* [Record extracts]:

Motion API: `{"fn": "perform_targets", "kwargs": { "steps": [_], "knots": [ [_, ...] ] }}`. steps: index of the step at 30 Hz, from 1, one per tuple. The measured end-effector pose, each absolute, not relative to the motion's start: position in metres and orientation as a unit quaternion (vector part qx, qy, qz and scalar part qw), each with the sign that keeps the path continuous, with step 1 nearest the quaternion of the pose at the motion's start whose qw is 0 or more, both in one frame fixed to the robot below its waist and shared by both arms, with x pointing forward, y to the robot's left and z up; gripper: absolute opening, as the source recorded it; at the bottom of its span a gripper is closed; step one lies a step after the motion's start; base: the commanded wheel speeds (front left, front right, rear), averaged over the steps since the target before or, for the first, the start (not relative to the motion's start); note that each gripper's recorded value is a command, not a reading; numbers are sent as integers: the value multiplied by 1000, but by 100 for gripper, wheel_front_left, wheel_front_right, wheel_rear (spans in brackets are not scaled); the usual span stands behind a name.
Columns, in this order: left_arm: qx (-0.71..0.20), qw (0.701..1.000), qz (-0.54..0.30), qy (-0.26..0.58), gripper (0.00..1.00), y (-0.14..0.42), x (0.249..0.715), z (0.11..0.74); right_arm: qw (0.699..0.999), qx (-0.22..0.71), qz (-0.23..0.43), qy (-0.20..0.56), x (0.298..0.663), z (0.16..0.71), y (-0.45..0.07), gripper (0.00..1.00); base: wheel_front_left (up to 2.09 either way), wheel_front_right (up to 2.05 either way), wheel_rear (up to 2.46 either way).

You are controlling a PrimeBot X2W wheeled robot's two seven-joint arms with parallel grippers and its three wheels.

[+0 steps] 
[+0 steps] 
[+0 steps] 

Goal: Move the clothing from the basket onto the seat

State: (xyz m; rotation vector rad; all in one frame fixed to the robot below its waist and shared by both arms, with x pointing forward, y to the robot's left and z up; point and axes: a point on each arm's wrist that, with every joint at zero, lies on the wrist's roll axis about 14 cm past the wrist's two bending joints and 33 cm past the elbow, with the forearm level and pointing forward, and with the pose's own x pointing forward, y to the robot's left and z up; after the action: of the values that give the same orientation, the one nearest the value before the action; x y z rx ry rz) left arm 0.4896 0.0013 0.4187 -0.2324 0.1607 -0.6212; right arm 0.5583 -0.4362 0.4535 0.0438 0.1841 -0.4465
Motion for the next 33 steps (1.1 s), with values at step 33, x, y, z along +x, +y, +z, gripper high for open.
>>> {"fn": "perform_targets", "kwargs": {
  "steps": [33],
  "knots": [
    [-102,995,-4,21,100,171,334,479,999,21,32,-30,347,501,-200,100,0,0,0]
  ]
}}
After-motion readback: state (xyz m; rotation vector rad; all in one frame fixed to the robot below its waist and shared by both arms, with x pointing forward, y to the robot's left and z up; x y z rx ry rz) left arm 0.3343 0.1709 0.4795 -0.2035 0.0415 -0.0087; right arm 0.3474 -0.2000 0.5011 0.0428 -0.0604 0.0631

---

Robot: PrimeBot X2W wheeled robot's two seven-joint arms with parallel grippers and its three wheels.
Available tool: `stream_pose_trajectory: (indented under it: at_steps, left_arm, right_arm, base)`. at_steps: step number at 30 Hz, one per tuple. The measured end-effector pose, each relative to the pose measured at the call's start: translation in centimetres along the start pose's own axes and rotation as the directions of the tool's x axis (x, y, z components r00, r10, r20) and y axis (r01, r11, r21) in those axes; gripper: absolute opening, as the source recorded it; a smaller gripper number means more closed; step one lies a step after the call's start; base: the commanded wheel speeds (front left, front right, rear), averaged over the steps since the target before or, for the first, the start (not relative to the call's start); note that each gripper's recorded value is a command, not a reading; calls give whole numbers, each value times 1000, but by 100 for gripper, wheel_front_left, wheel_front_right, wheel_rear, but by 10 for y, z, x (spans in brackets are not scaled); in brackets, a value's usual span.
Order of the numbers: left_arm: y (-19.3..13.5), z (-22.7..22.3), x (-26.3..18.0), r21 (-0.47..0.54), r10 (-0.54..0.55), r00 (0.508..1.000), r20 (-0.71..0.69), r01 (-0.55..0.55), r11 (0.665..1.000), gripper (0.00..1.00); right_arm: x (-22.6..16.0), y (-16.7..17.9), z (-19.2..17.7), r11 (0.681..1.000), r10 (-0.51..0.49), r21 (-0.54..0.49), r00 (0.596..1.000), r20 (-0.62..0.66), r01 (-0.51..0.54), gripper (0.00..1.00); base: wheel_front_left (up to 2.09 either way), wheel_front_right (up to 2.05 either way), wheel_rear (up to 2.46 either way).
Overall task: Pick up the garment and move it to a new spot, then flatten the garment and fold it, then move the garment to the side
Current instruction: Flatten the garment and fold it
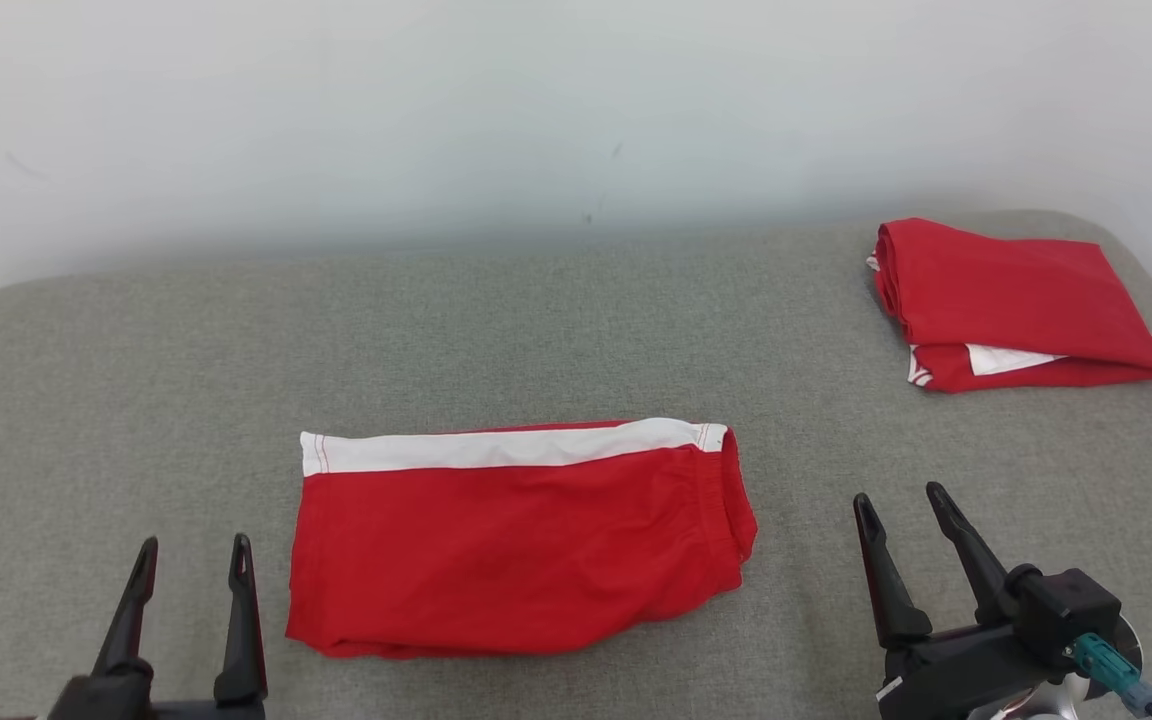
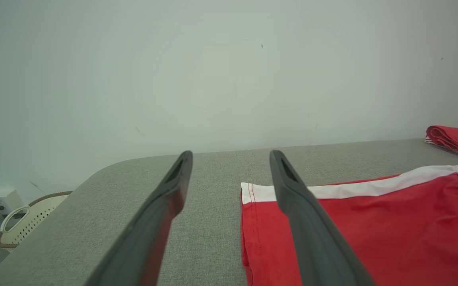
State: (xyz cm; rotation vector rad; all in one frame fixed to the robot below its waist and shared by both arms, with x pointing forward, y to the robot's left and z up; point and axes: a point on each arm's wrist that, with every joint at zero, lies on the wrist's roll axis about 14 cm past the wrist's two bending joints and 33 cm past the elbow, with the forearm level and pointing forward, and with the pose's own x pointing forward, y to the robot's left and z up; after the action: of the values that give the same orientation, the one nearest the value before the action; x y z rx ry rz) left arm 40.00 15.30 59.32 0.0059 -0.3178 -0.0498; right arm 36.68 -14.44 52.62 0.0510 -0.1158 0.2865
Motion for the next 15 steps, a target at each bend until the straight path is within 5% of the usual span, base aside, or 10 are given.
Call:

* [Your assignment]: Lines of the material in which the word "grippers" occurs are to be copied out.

* [Result]:
You are controlling a PrimeBot X2W wheeled robot's two seven-joint arms with parallel grippers and its three wheels.
Robot: PrimeBot X2W wheeled robot's two seven-joint arms with parallel grippers and its three wheels.

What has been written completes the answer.